───── INFORMATION SHOWN ─────

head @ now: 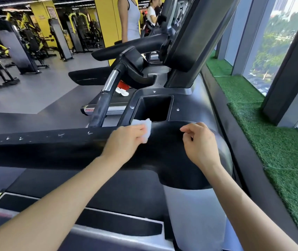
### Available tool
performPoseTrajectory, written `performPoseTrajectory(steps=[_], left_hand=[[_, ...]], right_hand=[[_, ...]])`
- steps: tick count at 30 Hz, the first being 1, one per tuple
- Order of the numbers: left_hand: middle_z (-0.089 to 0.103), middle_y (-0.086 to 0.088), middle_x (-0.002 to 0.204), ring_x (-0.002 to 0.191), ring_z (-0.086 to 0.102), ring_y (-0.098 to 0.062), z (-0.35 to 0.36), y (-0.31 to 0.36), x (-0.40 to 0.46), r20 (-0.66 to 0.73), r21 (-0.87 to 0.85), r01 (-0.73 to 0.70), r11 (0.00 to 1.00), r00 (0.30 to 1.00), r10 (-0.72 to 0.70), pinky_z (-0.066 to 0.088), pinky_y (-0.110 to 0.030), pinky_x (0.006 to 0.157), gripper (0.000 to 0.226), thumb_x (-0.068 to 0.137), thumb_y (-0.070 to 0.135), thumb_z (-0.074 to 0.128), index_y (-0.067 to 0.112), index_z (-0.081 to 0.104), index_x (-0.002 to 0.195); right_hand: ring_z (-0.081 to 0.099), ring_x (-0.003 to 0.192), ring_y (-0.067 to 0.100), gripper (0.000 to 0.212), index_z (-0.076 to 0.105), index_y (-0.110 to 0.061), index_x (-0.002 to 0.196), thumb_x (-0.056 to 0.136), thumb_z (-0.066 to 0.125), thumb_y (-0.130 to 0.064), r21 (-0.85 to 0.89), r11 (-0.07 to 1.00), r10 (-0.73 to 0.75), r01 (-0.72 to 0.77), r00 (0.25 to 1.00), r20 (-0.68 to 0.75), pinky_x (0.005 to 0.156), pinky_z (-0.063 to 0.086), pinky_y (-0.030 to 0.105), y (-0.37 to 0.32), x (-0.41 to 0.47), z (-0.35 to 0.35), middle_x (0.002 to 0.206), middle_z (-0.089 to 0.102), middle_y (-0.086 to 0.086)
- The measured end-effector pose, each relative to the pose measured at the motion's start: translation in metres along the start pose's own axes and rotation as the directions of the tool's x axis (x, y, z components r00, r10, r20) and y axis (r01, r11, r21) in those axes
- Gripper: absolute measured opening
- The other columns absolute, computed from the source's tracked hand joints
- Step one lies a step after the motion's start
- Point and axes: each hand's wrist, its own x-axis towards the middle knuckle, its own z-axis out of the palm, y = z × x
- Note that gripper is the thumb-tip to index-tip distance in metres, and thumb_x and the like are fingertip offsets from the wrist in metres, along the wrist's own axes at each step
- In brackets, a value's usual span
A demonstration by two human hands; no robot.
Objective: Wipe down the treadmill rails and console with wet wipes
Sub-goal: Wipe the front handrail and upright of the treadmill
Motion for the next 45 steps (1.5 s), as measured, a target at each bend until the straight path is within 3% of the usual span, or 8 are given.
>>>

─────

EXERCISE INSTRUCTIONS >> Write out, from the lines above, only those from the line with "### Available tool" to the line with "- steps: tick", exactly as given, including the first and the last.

ANSWER >>
### Available tool
performPoseTrajectory, written `performPoseTrajectory(steps=[_], left_hand=[[_, ...]], right_hand=[[_, ...]])`
- steps: tick count at 30 Hz, the first being 1, one per tuple

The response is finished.